The relevant principles

  1. There was little difference between the parties regarding the principles relevant to the appointment of a special purpose administrator.  The Receivers emphasised that it was essential that an administrator be impartial, that he/she act fairly in dealing with the creditors of the company and that there be no reasonable grounds for the perception of a conflict in her/his position.  The Administrator did not put those basic principles in issue. 

  2. The principles directly relevant to the determination of this application were in summary:

    (a)Section 447A of the Act empowers the court to make such order as it thinks appropriate about how pt 5.3A ('administration of a company's affairs with a view to executing a deed of company arrangement') is to operate in relation to a particular company. It was accepted that the general power conferred by that section extended to the appointment of a special purpose administrator where there was a nexus between the proposed order and how pt 5.3A is to operate in relation to a company in administration: see Honest Remark Pty Ltd v Allstate Explorations NL [2006] NSWSC 735; 234 ALR 765 [65] ‑ [69] in which Brereton J accepted, by reference to the observations of Finkelstein J in Re Pasminco Ltd (No 2) [2004] FCA 656; 49 ACSR 470, that a special purpose administrator could be appointed in appropriate circumstances.

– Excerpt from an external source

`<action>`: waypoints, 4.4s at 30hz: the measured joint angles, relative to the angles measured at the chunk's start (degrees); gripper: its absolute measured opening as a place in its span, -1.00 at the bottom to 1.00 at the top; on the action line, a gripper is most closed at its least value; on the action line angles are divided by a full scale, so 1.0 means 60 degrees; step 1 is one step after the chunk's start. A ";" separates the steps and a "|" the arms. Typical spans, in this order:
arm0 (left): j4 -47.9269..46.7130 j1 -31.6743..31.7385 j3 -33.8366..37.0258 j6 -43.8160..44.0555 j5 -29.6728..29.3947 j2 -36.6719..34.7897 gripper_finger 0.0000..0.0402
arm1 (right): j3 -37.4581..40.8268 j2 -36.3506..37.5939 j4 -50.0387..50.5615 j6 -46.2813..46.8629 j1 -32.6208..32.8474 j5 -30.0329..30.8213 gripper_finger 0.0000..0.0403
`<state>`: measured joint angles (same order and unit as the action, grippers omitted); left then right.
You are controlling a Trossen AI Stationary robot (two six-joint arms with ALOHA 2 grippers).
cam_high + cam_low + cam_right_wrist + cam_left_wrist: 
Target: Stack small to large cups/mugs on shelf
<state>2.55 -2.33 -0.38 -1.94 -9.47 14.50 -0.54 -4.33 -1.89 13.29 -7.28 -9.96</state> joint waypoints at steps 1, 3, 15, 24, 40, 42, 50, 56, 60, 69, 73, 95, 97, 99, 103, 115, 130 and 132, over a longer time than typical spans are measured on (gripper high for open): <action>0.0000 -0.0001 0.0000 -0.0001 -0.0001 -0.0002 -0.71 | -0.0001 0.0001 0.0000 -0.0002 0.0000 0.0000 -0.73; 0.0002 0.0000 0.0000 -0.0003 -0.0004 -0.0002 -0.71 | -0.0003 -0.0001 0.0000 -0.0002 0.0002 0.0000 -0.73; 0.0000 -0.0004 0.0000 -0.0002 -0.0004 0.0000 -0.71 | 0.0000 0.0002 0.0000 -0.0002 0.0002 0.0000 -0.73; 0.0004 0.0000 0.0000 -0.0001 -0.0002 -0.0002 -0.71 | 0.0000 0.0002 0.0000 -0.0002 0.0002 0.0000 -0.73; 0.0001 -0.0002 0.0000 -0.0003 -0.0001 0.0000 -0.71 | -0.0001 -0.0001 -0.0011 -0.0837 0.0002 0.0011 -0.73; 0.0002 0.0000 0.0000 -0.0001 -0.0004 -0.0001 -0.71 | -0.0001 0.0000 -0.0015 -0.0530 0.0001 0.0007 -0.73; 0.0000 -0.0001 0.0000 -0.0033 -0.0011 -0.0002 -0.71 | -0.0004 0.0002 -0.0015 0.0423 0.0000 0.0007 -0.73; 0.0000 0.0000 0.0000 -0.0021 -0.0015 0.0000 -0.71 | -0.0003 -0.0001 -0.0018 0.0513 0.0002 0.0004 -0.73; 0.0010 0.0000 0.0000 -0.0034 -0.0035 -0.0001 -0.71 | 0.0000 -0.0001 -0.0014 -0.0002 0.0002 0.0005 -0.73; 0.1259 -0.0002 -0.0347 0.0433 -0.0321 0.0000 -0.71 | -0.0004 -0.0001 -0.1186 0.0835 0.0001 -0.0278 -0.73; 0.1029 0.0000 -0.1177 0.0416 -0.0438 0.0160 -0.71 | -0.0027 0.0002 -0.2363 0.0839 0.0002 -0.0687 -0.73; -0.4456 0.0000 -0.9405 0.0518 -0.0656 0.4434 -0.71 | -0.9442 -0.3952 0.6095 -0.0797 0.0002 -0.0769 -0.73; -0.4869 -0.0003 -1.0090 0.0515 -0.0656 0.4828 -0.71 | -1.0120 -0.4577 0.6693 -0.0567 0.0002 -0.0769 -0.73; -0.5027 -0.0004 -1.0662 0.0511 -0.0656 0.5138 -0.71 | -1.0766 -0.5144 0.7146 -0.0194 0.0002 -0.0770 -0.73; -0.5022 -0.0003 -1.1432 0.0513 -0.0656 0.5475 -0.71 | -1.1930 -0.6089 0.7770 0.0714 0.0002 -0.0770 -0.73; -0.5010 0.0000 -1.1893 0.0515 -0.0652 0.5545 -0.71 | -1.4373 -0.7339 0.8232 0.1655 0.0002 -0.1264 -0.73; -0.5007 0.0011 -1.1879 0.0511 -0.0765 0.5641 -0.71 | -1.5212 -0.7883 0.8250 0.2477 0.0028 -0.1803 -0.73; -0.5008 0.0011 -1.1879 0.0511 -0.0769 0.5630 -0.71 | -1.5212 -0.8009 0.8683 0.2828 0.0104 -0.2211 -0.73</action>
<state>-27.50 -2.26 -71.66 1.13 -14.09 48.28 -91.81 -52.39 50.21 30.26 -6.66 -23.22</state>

    (b)An obvious instance of when it will be appropriate to appoint a special purpose administrator is where there is a conflict of interest.  Thomas J observed in Re Obie Pty Ltd (in liq) (No 4) (1984) 8 ACLR 967, in relation to the appointment of a special purpose liquidator, that (at 971):

    In my own experience courts have made such orders when there is a matter to be dealt with in a liquidation which it would be embarrassing for the liquidators to handle.  In such circumstances an additional liquidator is appointed to handle that matter, and the great expense and loss of efficiency involved in resignation and replacement in a partially completed administration is avoided.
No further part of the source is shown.